The Supreme Court will hear at least one abortion-related case this term.

The case from Louisiana marks the first time the Supreme Court will hear an abortion case since Justices Brett Kavanaugh and Neil Gorsuch joined the bench, shifting the balance of power to the conservative wing.

Their nominations were fiercely fought by abortion-rights activists, who saw them as a threat to Roe v. Wade and other decisions the Supreme Court has made over the years in favor of abortion access.

The case centers on a Louisiana law that would require doctors at abortion clinics have admitting privileges at nearby hospitals, a requirement critics say is aimed at forcing those clinics to close.

“For the first time in at least 25 years the court does not have a majority of justices who are committed to the legacy of a constitutional right to abortion on demand. That’s huge,” said Steven Aden, chief legal officer and general counsel for Americans United for Life, an anti-abortion legal group.

Potential changes coming: The Supreme Court in 2016 struck down a similar Texas law in Whole Women’s Health v. Hellerstedt. Justices said in the 5-3 ruling that admitting privilege requirements posed obstacles to abortion access and created an “undue burden” for women.

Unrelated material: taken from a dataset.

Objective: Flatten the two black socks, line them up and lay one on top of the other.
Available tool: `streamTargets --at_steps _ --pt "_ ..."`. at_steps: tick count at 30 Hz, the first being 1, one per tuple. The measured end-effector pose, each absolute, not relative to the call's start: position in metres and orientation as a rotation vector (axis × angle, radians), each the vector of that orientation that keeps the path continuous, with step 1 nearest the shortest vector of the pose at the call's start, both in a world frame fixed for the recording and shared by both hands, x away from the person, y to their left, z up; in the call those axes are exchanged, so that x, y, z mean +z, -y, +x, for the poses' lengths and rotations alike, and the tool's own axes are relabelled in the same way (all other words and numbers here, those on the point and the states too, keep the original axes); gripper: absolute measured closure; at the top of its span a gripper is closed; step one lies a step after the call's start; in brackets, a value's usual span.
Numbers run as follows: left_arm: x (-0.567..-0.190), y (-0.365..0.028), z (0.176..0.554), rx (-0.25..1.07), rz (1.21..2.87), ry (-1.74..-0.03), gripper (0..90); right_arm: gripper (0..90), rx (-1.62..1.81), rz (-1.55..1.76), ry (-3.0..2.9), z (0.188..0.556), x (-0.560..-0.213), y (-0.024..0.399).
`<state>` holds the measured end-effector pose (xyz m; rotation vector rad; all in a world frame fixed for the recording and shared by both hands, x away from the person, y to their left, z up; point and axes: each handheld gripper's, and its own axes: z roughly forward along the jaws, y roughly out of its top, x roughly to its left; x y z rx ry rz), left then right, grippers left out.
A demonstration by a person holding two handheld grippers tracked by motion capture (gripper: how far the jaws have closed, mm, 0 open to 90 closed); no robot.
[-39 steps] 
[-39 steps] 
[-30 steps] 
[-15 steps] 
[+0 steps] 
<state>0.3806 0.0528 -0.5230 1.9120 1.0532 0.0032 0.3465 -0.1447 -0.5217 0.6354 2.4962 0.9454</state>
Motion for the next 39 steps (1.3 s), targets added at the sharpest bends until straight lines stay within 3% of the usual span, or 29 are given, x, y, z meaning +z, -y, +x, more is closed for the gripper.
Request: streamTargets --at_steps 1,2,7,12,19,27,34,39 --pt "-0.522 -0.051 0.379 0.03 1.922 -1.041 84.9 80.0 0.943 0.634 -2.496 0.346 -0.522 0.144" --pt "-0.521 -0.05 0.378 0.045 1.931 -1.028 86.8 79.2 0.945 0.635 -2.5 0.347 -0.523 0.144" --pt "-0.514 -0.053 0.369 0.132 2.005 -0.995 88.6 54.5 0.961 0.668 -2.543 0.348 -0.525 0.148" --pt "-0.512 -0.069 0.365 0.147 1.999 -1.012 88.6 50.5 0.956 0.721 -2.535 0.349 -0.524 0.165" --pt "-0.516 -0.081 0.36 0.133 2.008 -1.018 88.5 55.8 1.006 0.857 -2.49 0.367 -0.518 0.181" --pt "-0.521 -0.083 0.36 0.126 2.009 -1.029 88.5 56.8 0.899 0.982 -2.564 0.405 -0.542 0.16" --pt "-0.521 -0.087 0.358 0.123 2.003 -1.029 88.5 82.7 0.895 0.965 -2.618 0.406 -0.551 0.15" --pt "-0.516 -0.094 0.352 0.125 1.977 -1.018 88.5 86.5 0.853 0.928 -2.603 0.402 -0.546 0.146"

But that ruling came at a time when the court had only eight justices following the death of Justice Antonin Scalia. It was also before the retirement of Justice Anthony Kennedy, a swing vote who often sided with the court’s liberal wing on abortion.

Other cases: The court is expected to decide soon whether it will hear a challenge to an Indiana law that requires women get ultrasounds at least 18 hours before an abortion.